Reproduce the data exactly. Omit no record.

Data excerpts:
———

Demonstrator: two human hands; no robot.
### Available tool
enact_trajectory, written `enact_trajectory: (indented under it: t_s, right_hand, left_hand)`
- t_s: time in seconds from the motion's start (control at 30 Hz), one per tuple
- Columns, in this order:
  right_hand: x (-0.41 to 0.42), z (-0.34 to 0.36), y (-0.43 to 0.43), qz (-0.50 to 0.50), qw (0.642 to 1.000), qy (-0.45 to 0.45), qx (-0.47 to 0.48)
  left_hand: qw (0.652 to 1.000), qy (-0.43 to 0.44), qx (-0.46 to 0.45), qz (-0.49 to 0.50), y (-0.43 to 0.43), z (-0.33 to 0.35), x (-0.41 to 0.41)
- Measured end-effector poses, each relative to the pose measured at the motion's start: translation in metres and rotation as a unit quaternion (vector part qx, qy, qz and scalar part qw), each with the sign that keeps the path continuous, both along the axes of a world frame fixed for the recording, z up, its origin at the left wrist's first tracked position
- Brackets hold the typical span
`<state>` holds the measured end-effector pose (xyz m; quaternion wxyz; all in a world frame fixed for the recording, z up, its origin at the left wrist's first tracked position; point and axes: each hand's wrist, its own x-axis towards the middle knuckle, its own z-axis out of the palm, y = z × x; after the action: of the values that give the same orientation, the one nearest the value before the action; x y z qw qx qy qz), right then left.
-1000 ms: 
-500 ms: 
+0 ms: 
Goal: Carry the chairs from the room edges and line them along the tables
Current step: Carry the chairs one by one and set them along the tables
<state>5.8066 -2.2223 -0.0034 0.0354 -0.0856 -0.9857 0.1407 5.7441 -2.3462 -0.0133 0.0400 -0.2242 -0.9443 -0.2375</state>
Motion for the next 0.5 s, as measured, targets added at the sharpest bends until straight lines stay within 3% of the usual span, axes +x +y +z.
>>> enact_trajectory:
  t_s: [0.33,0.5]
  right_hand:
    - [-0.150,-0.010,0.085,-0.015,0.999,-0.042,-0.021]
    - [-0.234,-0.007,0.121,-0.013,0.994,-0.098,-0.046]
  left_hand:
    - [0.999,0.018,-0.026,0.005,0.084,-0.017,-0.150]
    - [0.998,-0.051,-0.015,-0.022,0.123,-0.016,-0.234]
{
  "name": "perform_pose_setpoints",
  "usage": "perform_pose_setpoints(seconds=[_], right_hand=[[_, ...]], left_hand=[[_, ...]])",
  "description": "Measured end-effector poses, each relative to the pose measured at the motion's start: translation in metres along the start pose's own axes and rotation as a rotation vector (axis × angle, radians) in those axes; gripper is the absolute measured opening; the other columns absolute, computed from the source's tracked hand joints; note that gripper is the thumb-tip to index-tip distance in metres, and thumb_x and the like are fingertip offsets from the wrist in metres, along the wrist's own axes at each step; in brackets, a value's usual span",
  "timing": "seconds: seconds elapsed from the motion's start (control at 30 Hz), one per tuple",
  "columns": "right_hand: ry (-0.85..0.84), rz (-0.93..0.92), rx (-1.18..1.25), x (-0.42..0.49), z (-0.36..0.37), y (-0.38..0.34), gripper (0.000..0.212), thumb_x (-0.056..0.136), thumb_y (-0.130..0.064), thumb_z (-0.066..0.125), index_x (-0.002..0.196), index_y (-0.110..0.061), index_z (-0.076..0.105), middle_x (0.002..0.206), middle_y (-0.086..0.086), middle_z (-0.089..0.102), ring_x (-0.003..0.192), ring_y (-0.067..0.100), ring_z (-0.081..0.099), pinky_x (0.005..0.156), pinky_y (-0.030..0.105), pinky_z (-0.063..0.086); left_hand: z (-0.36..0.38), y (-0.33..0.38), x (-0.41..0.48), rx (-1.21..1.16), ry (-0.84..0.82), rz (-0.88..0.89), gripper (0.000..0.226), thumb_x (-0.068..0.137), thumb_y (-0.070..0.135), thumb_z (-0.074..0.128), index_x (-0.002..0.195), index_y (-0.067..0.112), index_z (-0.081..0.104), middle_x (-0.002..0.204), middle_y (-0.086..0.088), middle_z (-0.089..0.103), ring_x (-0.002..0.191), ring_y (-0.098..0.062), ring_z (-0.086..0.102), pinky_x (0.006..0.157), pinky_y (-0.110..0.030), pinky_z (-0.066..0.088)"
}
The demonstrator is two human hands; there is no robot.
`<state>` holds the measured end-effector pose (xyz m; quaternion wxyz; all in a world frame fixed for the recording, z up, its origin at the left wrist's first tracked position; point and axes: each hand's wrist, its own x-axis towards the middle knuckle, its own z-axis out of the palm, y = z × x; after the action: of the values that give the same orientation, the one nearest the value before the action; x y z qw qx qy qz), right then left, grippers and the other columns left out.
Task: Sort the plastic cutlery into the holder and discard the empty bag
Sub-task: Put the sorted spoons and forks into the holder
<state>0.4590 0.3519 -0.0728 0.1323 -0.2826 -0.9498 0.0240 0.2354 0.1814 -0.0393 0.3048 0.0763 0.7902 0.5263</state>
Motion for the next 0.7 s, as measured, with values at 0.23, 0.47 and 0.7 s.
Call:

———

▶ [Output for this task]:
Demonstrator: two human hands; no robot.
### Available tool
enact_trajectory, written `enact_trajectory: (indented under it: t_s, right_hand, left_hand)`
- t_s: time in seconds from the motion's start (control at 30 Hz), one per tuple
- Columns, in this order:
  right_hand: x (-0.41 to 0.42), z (-0.34 to 0.36), y (-0.43 to 0.43), qz (-0.50 to 0.50), qw (0.642 to 1.000), qy (-0.45 to 0.45), qx (-0.47 to 0.48)
  left_hand: qw (0.652 to 1.000), qy (-0.43 to 0.44), qx (-0.46 to 0.45), qz (-0.49 to 0.50), y (-0.43 to 0.43), z (-0.33 to 0.35), x (-0.41 to 0.41)
- Measured end-effector poses, each relative to the pose measured at the motion's start: translation in metres and rotation as a unit quaternion (vector part qx, qy, qz and scalar part qw), each with the sign that keeps the path continuous, both along the axes of a world frame fixed for the recording, z up, its origin at the left wrist's first tracked position
- Brackets hold the typical span
`<state>` holds the measured end-effector pose (xyz m; quaternion wxyz; all in a world frame fixed for the recording, z up, its origin at the left wrist's first tracked position; point and axes: each hand's wrist, its own x-axis towards the middle knuckle, its own z-axis out of the palm, y = z × x; after the action: of the values that give the same orientation, the one nearest the value before the action; x y z qw qx qy qz), right then left.
-1000 ms: 
-500 ms: 
+0 ms: 
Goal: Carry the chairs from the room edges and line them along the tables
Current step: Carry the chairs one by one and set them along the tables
<state>5.8066 -2.2223 -0.0034 0.0354 -0.0856 -0.9857 0.1407 5.7441 -2.3462 -0.0133 0.0400 -0.2242 -0.9443 -0.2375</state>
Motion for the next 0.5 s, as measured, targets added at the sharpest bends until straight lines stay within 3% of the usual span, axes +x +y +z.
>>> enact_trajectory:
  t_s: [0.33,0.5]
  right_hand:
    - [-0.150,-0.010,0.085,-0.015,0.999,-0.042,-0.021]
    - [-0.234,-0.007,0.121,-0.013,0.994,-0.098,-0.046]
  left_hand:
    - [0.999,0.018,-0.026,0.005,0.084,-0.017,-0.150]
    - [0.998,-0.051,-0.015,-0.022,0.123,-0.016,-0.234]
{
  "name": "perform_pose_setpoints",
  "usage": "perform_pose_setpoints(seconds=[_], right_hand=[[_, ...]], left_hand=[[_, ...]])",
  "description": "Measured end-effector poses, each relative to the pose measured at the motion's start: translation in metres along the start pose's own axes and rotation as a rotation vector (axis × angle, radians) in those axes; gripper is the absolute measured opening; the other columns absolute, computed from the source's tracked hand joints; note that gripper is the thumb-tip to index-tip distance in metres, and thumb_x and the like are fingertip offsets from the wrist in metres, along the wrist's own axes at each step; in brackets, a value's usual span",
  "timing": "seconds: seconds elapsed from the motion's start (control at 30 Hz), one per tuple",
  "columns": "right_hand: ry (-0.85..0.84), rz (-0.93..0.92), rx (-1.18..1.25), x (-0.42..0.49), z (-0.36..0.37), y (-0.38..0.34), gripper (0.000..0.212), thumb_x (-0.056..0.136), thumb_y (-0.130..0.064), thumb_z (-0.066..0.125), index_x (-0.002..0.196), index_y (-0.110..0.061), index_z (-0.076..0.105), middle_x (0.002..0.206), middle_y (-0.086..0.086), middle_z (-0.089..0.102), ring_x (-0.003..0.192), ring_y (-0.067..0.100), ring_z (-0.081..0.099), pinky_x (0.005..0.156), pinky_y (-0.030..0.105), pinky_z (-0.063..0.086); left_hand: z (-0.36..0.38), y (-0.33..0.38), x (-0.41..0.48), rx (-1.21..1.16), ry (-0.84..0.82), rz (-0.88..0.89), gripper (0.000..0.226), thumb_x (-0.068..0.137), thumb_y (-0.070..0.135), thumb_z (-0.074..0.128), index_x (-0.002..0.195), index_y (-0.067..0.112), index_z (-0.081..0.104), middle_x (-0.002..0.204), middle_y (-0.086..0.088), middle_z (-0.089..0.103), ring_x (-0.002..0.191), ring_y (-0.098..0.062), ring_z (-0.086..0.102), pinky_x (0.006..0.157), pinky_y (-0.110..0.030), pinky_z (-0.066..0.088)"
}
The demonstrator is two human hands; there is no robot.
`<state>` holds the measured end-effector pose (xyz m; quaternion wxyz; all in a world frame fixed for the recording, z up, its origin at the left wrist's first tracked position; point and axes: each hand's wrist, its own x-axis towards the middle knuckle, its own z-axis out of the palm, y = z × x; after the action: of the values that give the same orientation, the one nearest the value before the action; x y z qw qx qy qz), right then left, grippers and the other columns left out.
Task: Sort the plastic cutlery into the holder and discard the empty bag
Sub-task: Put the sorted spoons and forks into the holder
<state>0.4590 0.3519 -0.0728 0.1323 -0.2826 -0.9498 0.0240 0.2354 0.1814 -0.0393 0.3048 0.0763 0.7902 0.5263</state>
Motion for the next 0.7 s, as measured, with values at 0.23, 0.47 and 0.7 s.
Call:

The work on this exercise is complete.